Nelson v. American Emp. Ins. Co.
Citation | 55 N.W.2d 13,262 Wis. 271 |
Parties | NELSON, v. AMERICAN EMPLOYERS' INS. CO. et al. |
Decision Date | 07 October 1952 |
Court | United States State Supreme Court of Wisconsin |
On September 11, 1948, the plaintiff was injured while a passenger in an automobile driven by her husband in the state of New Mexico. On September 9, 1949, she brought an action in Wisconsin to recover damages for her injuries by serving a summons and complaint on her husband and his insurer, the defendant American Employers' Insurance Company. The complaint alleged that her injuries were caused by certain specified negligences in her husband's operation of the automobile. The defendants demurred to the complaint on the grounds (1) that there was a defect in parties plaintiff, and (2) that the complaint did not state facts sufficient to constitute a cause of action. It was submitted that the plaintiff had no right of action under the law of New Mexico and, therefore, none in Wisconsin. The demurrer was overruled by order of Roland J. Steinle, circuit judge, and upon defendants' appeal to this court the order was affirmed. That proceeding is reported as Nelson v. American Employers' Ins. Co., 1951, 258 Wis. 252, 45 N.W.2d 681, 22 A.L.R.2d 1244. Subsequent facts are stated in the opinion.
Wallace Reiss, Milwaukee, Richard V. Reiss, Milwaukee, of counsel, for appellants.
Whyte, Hirschboeck & Minahan, Milwaukee, Victor M. Harding and John G. Vergeront, Milwaukee, of counsel, for respondent.
Appeal from order No. 1
After we returned the record to the trial court the defendants found reasons involving New Mexican law which might have been, but were not, submitted when they were here on the question of the alleged insufficiency of the complaint to state a cause of action. Thereupon they again demurred to the complaint on the same ground. The learned trial court, William J. Shaughnessy, circuit judge, overruled the demurrer by order dated March 12, 1951. Defendants appealed from this on February 8, 1952.
The learned trial court's order was clearly correct. Successive demurrers on the same ground to the same pleading can not be permitted if pending actions are to be disposed of. When we held on the former appeal that plaintiff had pleaded a cause of action under the law of New Mexico that become the law of the case. The defendants had their day in court and it was incumbent upon them then to submit their complete argument in support of their position.

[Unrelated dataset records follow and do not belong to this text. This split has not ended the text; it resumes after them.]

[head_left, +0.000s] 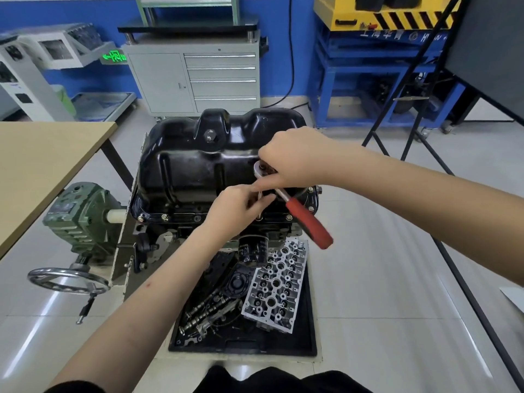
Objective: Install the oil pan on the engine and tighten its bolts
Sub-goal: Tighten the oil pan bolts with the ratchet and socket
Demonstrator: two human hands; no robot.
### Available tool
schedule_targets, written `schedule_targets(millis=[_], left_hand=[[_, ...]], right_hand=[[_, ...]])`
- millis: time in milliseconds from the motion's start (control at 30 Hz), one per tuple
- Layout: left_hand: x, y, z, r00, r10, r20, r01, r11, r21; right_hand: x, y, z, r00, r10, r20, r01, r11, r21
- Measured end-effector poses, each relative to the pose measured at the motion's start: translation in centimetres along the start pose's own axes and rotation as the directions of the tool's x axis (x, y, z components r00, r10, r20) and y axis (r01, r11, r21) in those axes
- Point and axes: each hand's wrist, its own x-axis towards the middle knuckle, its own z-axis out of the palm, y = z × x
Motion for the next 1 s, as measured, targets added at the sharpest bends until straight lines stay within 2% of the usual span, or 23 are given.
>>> schedule_targets(millis=[100, 233, 333, 400, 467, 667, 733, 867, 933, 1000], left_hand=[[0.3, 0.3, 0.2, 0.999, 0.022, -0.029, -0.021, 1.0, 0.007], [0.8, 0.1, -0.5, 0.994, 0.029, 0.108, -0.033, 0.999, 0.035], [0.8, 0.0, -1.1, 0.983, -0.011, 0.181, 0.007, 1.0, 0.022], [1.0, 0.2, -1.1, 0.984, -0.026, 0.173, 0.021, 0.999, 0.031], [1.2, 0.5, -0.9, 0.989, -0.035, 0.141, 0.027, 0.998, 0.059], [1.5, 0.7, -1.2, 0.975, -0.05, 0.218, 0.034, 0.997, 0.076], [1.5, 0.7, -1.3, 0.966, -0.086, 0.244, 0.071, 0.995, 0.07], [1.5, 1.0, -1.4, 0.969, -0.119, 0.218, 0.109, 0.992, 0.057], [1.6, 1.3, -1.3, 0.976, -0.105, 0.191, 0.089, 0.992, 0.091], [1.6, 1.4, -1.2, 0.979, -0.095, 0.18, 0.077, 0.992, 0.102]], right_hand=[[0.0, -0.1, 0.2, 0.997, -0.071, -0.022, 0.071, 0.997, -0.002], [0.1, 0.4, 0.2, 0.956, -0.294, -0.007, 0.292, 0.953, -0.086], [0.1, 0.1, -0.1, 0.981, -0.189, -0.03, 0.186, 0.978, -0.092], [0.0, -0.2, -0.1, 0.998, -0.058, -0.002, 0.058, 0.997, -0.058], [-0.1, -0.3, -0.1, 1.0, 0.008, 0.009, -0.008, 1.0, -0.028], [-0.4, 0.9, 0.2, 0.976, -0.215, 0.032, 0.216, 0.973, -0.079], [-0.7, 0.7, 0.1, 0.983, -0.182, -0.008, 0.181, 0.98, -0.087], [-0.8, -0.4, 0.0, 1.0, 0.015, -0.013, -0.015, 0.998, -0.065], [-0.8, -0.6, 0.1, 0.999, 0.02, -0.039, -0.023, 0.997, -0.071], [-0.6, -0.5, 0.5, 0.997, -0.047, -0.059, 0.04, 0.994, -0.105]])
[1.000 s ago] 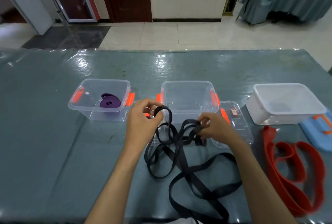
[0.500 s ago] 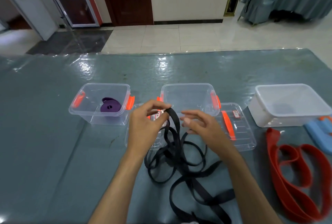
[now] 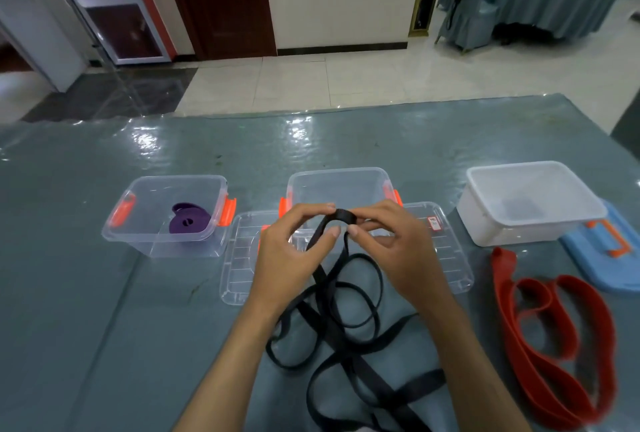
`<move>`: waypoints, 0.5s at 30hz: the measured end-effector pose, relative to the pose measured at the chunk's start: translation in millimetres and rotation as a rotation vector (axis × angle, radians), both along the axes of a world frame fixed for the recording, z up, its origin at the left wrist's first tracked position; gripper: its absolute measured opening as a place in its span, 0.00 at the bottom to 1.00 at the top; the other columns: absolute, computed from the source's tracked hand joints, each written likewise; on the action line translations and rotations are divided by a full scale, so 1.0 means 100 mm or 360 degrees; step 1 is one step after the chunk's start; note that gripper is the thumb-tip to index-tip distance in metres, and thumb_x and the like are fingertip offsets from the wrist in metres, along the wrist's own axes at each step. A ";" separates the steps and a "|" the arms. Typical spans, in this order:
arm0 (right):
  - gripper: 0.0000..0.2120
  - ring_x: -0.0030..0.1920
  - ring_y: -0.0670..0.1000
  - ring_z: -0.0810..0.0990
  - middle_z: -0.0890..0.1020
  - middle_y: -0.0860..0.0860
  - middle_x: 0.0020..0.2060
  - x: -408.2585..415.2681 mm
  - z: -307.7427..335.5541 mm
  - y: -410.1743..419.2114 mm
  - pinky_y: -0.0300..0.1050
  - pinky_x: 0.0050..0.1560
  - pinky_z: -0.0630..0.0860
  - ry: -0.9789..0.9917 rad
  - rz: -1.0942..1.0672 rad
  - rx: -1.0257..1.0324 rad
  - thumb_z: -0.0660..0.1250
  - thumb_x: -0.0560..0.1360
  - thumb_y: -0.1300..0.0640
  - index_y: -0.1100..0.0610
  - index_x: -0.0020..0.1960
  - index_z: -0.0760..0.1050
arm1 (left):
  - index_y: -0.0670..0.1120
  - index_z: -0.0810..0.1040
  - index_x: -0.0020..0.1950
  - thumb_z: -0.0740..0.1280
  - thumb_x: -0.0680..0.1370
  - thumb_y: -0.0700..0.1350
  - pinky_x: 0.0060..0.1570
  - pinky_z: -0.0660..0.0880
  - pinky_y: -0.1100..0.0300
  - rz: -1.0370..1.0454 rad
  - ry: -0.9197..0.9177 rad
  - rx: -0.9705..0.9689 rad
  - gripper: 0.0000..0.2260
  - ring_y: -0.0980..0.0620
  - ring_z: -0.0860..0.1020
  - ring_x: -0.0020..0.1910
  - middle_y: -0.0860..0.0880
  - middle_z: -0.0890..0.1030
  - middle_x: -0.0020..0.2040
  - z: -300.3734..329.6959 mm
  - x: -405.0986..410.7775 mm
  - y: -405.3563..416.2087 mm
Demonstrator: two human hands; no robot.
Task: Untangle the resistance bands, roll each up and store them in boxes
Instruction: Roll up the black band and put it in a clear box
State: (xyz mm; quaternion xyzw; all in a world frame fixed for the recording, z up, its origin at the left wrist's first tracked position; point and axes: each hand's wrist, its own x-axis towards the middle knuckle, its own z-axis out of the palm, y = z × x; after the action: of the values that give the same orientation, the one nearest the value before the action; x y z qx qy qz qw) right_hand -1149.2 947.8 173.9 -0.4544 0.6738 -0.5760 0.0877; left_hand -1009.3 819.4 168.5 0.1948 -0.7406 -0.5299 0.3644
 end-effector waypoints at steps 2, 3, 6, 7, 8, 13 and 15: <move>0.12 0.49 0.47 0.87 0.84 0.50 0.50 -0.04 0.01 -0.01 0.39 0.47 0.85 -0.0118 0.0031 -0.0062 0.75 0.78 0.64 0.53 0.59 0.84 | 0.50 0.84 0.58 0.78 0.77 0.42 0.63 0.81 0.53 -0.0034 0.0093 0.0206 0.12 0.48 0.86 0.59 0.50 0.88 0.56 -0.01 -0.02 -0.01; 0.12 0.49 0.48 0.87 0.84 0.49 0.51 -0.04 0.02 -0.02 0.40 0.48 0.85 -0.0173 0.0041 -0.0085 0.75 0.78 0.63 0.50 0.58 0.84 | 0.50 0.85 0.56 0.79 0.76 0.42 0.61 0.82 0.53 -0.0015 0.0112 0.0240 0.11 0.48 0.86 0.57 0.49 0.88 0.55 -0.02 -0.03 -0.01; 0.15 0.50 0.51 0.89 0.87 0.47 0.51 -0.01 0.00 -0.08 0.45 0.50 0.86 -0.0373 0.0061 -0.0158 0.75 0.78 0.63 0.44 0.58 0.84 | 0.50 0.86 0.52 0.80 0.74 0.40 0.58 0.83 0.51 0.0061 0.0115 0.0260 0.10 0.48 0.88 0.52 0.50 0.89 0.51 -0.05 -0.08 0.00; 0.16 0.51 0.51 0.89 0.88 0.47 0.51 0.00 -0.01 -0.09 0.47 0.51 0.86 -0.0434 0.0052 -0.0183 0.75 0.78 0.63 0.43 0.58 0.84 | 0.50 0.86 0.52 0.81 0.73 0.41 0.57 0.83 0.51 0.0070 0.0115 0.0261 0.10 0.48 0.88 0.52 0.50 0.89 0.51 -0.06 -0.10 0.00; 0.16 0.51 0.51 0.89 0.88 0.46 0.51 0.00 -0.02 -0.09 0.48 0.52 0.86 -0.0471 0.0033 -0.0202 0.75 0.79 0.63 0.43 0.58 0.84 | 0.51 0.86 0.51 0.81 0.73 0.42 0.57 0.83 0.51 0.0078 0.0113 0.0231 0.09 0.48 0.87 0.52 0.51 0.88 0.51 -0.06 -0.12 0.01; 0.11 0.52 0.53 0.89 0.89 0.49 0.50 -0.07 -0.05 -0.08 0.52 0.54 0.86 -0.0550 0.0052 -0.0203 0.75 0.79 0.60 0.51 0.59 0.84 | 0.51 0.85 0.52 0.80 0.75 0.42 0.60 0.82 0.53 0.0134 0.0183 0.0091 0.08 0.48 0.87 0.56 0.52 0.88 0.53 -0.11 -0.22 0.05; 0.10 0.51 0.53 0.89 0.90 0.50 0.49 -0.06 -0.03 -0.09 0.52 0.52 0.86 -0.0596 0.0063 -0.0159 0.75 0.79 0.57 0.50 0.60 0.84 | 0.51 0.85 0.53 0.79 0.76 0.42 0.57 0.83 0.52 0.0171 0.0208 0.0072 0.09 0.47 0.87 0.55 0.52 0.88 0.53 -0.14 -0.25 0.07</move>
State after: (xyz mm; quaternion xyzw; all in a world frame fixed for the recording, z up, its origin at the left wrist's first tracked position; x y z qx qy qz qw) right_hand -1155.4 939.0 171.3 -0.3563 0.6072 -0.6814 0.2003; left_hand -1034.3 826.6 154.8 0.2075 -0.6917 -0.5376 0.4353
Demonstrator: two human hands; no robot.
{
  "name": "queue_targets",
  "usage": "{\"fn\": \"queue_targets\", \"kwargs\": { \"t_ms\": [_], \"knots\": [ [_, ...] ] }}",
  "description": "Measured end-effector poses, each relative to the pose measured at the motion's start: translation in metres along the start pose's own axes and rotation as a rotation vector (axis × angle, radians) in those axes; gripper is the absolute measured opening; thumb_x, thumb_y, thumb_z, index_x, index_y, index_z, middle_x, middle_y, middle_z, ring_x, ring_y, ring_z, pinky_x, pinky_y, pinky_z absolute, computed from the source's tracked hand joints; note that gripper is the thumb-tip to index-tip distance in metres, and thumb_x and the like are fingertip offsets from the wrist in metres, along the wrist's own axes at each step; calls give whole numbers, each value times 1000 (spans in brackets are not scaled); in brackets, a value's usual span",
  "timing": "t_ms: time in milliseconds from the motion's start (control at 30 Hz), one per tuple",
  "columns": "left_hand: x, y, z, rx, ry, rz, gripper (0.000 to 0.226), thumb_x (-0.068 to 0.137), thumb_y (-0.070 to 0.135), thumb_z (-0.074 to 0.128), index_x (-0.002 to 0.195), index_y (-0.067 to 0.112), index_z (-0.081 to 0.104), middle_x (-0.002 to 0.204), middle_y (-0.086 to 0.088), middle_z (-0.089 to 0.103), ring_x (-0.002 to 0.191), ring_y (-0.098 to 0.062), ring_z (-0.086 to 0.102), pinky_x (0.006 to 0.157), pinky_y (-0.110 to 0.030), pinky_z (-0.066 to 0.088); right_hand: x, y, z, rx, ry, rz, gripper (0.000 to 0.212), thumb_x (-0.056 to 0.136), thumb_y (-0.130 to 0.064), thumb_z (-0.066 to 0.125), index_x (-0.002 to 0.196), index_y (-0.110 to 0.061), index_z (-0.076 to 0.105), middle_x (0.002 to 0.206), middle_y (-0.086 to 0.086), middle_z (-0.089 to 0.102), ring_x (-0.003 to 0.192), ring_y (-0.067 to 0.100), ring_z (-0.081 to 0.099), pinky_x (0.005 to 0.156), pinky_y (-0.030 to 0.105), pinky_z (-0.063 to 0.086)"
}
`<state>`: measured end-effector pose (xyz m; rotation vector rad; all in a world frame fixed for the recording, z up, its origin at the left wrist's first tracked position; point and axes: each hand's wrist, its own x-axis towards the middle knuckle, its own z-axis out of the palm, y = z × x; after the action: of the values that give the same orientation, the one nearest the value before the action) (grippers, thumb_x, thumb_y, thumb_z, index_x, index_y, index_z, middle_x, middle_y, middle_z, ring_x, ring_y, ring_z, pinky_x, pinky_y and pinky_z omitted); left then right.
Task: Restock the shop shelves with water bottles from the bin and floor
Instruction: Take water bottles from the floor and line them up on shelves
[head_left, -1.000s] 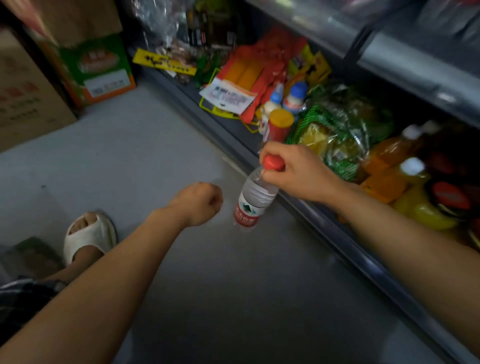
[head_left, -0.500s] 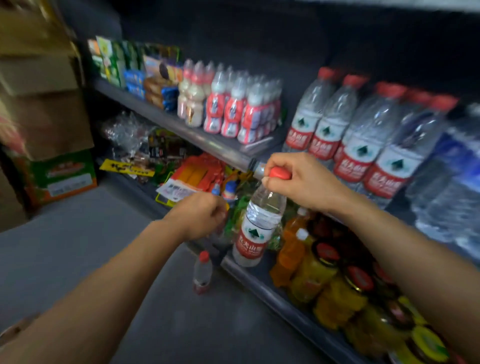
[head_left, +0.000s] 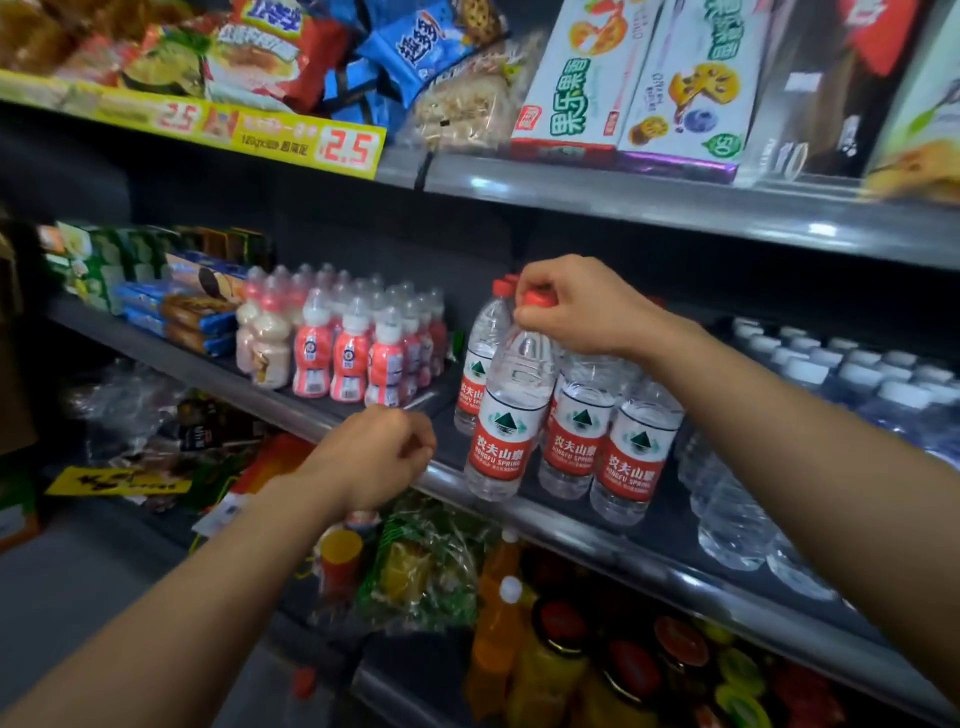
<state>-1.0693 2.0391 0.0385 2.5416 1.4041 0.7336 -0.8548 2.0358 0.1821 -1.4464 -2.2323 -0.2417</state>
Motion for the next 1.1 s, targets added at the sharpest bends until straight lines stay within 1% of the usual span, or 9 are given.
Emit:
{"fn": "queue_targets", "kwargs": {
  "t_ms": [100, 167, 267, 367, 533, 667, 800, 967, 1100],
  "knots": [
    [10, -2, 3, 20, -25, -11, 7, 92, 26, 56, 86, 30, 57, 88, 1, 65, 84, -23, 61, 71, -32, 48, 15, 13, 7, -63, -22, 43, 10, 77, -26, 59, 76, -16, 61, 74, 2, 62, 73, 25, 59, 61, 35, 45],
    [14, -4, 5, 25, -30, -23, 6, 92, 26, 55, 88, 30, 57, 89, 2, 64, 86, -22, 61, 73, -32, 49, 24, 20, 12, -95, -33, 76, 12, 77, -27, 58, 77, -14, 61, 77, 5, 63, 75, 27, 59, 62, 36, 47],
    [22, -6, 7, 22, -26, -28, 7, 93, 26, 54, 91, 28, 60, 89, 2, 64, 86, -22, 61, 73, -33, 50, 35, 28, 15, -109, -44, 128, 11, 78, -27, 59, 75, -16, 60, 77, 2, 61, 74, 25, 58, 60, 33, 44],
    [28, -10, 10, 25, -23, -26, 8, 93, 25, 54, 91, 26, 61, 87, 3, 63, 84, -20, 61, 72, -32, 50, 42, 34, 16, -101, -66, 157, 13, 79, -27, 59, 74, -15, 60, 77, 3, 60, 72, 23, 56, 61, 35, 44],
    [34, -17, 15, 25, -33, -34, 11, 93, 24, 54, 98, 24, 64, 94, 1, 67, 86, -19, 62, 77, -35, 53, 49, 42, 18, -94, -94, 168, 14, 82, -23, 58, 79, -9, 61, 76, 4, 58, 66, 19, 50, 59, 33, 39],
    [39, -19, 18, 23, -35, -33, 13, 94, 26, 53, 101, 24, 64, 93, 3, 65, 85, -18, 61, 77, -34, 53, 53, 49, 23, -87, -151, 181, 16, 83, -21, 57, 77, -7, 61, 70, 3, 54, 64, 18, 48, 58, 31, 38],
    [45, -20, 19, 19, -27, -21, 14, 94, 25, 52, 101, 23, 64, 93, 2, 66, 84, -19, 61, 76, -35, 53, 55, 54, 23, -54, -176, 197, 15, 84, -21, 58, 76, -8, 61, 73, 2, 55, 65, 15, 48, 58, 30, 39],
    [50, -17, 20, 21, -10, -3, 14, 93, 24, 54, 102, 23, 65, 93, 3, 66, 84, -17, 60, 73, -31, 50, 58, 52, 23, -114, -197, 206, 18, 85, -28, 63, 89, -10, 63, 86, 6, 63, 72, 18, 56, 59, 29, 42],
    [50, -13, 18, 17, -3, 4, 15, 93, 24, 55, 103, 23, 66, 95, 2, 68, 86, -19, 61, 76, -33, 52, 56, 48, 24, -141, -165, 210, 28, 84, -36, 66, 91, -9, 62, 86, 6, 62, 72, 19, 57, 58, 30, 42]
  ]
}}
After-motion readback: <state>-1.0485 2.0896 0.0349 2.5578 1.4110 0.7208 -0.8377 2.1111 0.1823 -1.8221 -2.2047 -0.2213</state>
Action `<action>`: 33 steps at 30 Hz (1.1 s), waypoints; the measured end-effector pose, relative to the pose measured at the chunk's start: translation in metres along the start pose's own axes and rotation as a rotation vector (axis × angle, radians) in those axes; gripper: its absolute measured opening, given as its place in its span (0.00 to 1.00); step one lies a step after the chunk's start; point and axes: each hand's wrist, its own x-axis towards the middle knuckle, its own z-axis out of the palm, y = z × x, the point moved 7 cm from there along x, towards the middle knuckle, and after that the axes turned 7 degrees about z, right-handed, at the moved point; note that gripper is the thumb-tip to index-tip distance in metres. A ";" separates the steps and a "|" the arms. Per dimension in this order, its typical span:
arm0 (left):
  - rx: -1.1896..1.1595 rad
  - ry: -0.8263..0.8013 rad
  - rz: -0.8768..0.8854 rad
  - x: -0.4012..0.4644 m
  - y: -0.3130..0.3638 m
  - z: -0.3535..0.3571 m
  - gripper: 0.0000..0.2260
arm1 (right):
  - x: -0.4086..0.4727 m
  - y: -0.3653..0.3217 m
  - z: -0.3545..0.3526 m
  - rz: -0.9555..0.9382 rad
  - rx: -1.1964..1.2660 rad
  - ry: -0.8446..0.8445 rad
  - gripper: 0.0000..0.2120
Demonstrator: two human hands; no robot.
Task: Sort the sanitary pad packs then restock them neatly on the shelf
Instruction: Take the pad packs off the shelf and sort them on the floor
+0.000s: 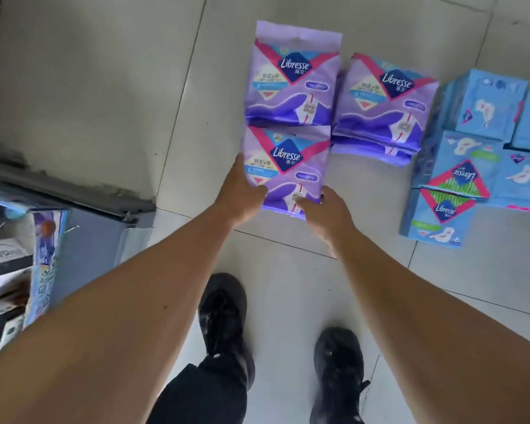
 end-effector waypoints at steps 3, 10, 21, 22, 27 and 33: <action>0.030 0.037 -0.044 -0.028 0.010 -0.020 0.31 | -0.030 -0.017 -0.017 -0.022 -0.170 0.051 0.21; 0.160 0.317 0.117 -0.150 0.094 -0.105 0.17 | -0.178 -0.128 -0.060 -0.623 -0.554 0.138 0.22; -0.036 0.866 0.093 -0.411 0.170 -0.263 0.13 | -0.466 -0.254 -0.072 -1.322 -0.771 0.051 0.22; -0.055 0.918 0.089 -0.438 0.167 -0.273 0.13 | -0.493 -0.257 -0.068 -1.377 -0.764 0.024 0.22; -0.077 1.111 0.014 -0.541 0.132 -0.317 0.12 | -0.602 -0.261 -0.028 -1.580 -0.726 -0.105 0.21; -0.149 1.248 -0.212 -0.624 0.036 -0.344 0.14 | -0.677 -0.238 0.053 -1.679 -0.698 -0.257 0.22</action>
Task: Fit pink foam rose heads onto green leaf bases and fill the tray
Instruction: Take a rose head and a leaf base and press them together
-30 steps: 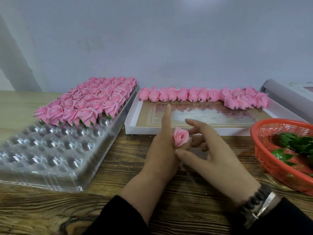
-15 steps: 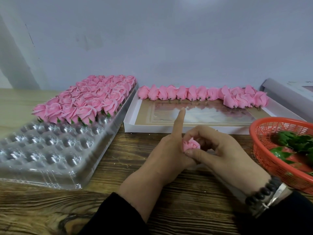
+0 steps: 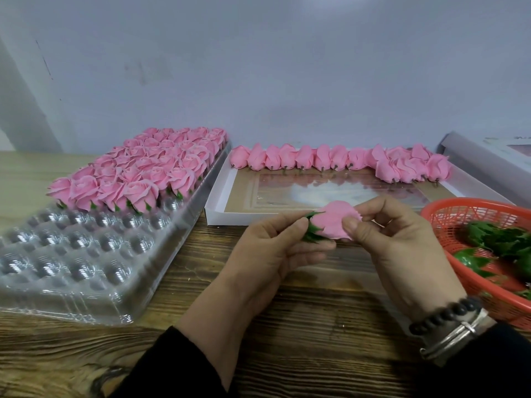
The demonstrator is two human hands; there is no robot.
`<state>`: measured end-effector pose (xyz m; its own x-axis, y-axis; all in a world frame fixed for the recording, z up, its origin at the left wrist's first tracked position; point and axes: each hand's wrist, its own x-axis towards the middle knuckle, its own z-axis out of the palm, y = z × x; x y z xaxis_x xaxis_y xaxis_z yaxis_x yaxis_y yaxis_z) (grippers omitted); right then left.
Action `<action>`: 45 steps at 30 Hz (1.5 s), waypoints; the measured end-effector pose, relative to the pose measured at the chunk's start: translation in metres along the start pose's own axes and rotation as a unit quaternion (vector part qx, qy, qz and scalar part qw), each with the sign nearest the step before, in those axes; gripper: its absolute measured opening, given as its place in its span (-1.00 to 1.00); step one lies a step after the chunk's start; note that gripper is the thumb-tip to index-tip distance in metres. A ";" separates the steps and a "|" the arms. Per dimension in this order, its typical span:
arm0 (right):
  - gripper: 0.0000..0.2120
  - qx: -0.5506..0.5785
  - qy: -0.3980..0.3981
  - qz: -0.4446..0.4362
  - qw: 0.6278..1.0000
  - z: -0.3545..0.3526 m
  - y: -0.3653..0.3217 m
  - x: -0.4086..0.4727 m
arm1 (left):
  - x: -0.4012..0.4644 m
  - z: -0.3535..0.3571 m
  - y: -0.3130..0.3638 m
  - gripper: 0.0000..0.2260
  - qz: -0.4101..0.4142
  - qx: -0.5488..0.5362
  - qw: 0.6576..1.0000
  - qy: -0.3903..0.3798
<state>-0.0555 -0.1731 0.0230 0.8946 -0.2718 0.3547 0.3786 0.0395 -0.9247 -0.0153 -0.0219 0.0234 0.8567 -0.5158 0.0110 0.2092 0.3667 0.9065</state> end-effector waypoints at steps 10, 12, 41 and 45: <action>-0.90 0.013 0.039 -0.001 0.999 0.001 -0.003 -0.003 | 0.003 0.000 0.001 -0.78 0.002 -0.086 0.994 0.069; -0.94 -0.008 0.030 -0.002 1.000 0.005 -0.005 -0.005 | 0.004 0.001 -0.001 -0.78 0.004 -0.076 0.994 0.072; -0.75 -0.094 0.070 -0.020 0.993 0.019 -0.002 -0.008 | 0.000 0.024 -0.017 -0.70 0.151 0.141 0.973 0.107; -0.73 -0.039 0.080 0.007 0.996 0.018 0.000 -0.009 | 0.000 0.025 -0.018 -0.72 0.143 0.078 0.980 0.115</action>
<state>-0.0590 -0.1530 0.0225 0.8481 -0.4214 0.3211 0.3413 -0.0290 -0.9395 -0.0307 -0.0475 0.0177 0.9570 -0.2139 0.1957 -0.1154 0.3380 0.9340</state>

The case can not be heard again because counsels' subsequent research convinces them that more might be said.
Appeal from order No. 2
The plaintiff applied to the trial court for permission to amend her complaint and an order giving permission was granted by William J. Shaughnessy, circuit judge, May 8, 1951. Conformably thereto, plaintiff's allegations which originally charged the defendant driver with ordinary negligence were changed to charge him with gross negligence. On February 8, 1952, the defendants appealed from this order.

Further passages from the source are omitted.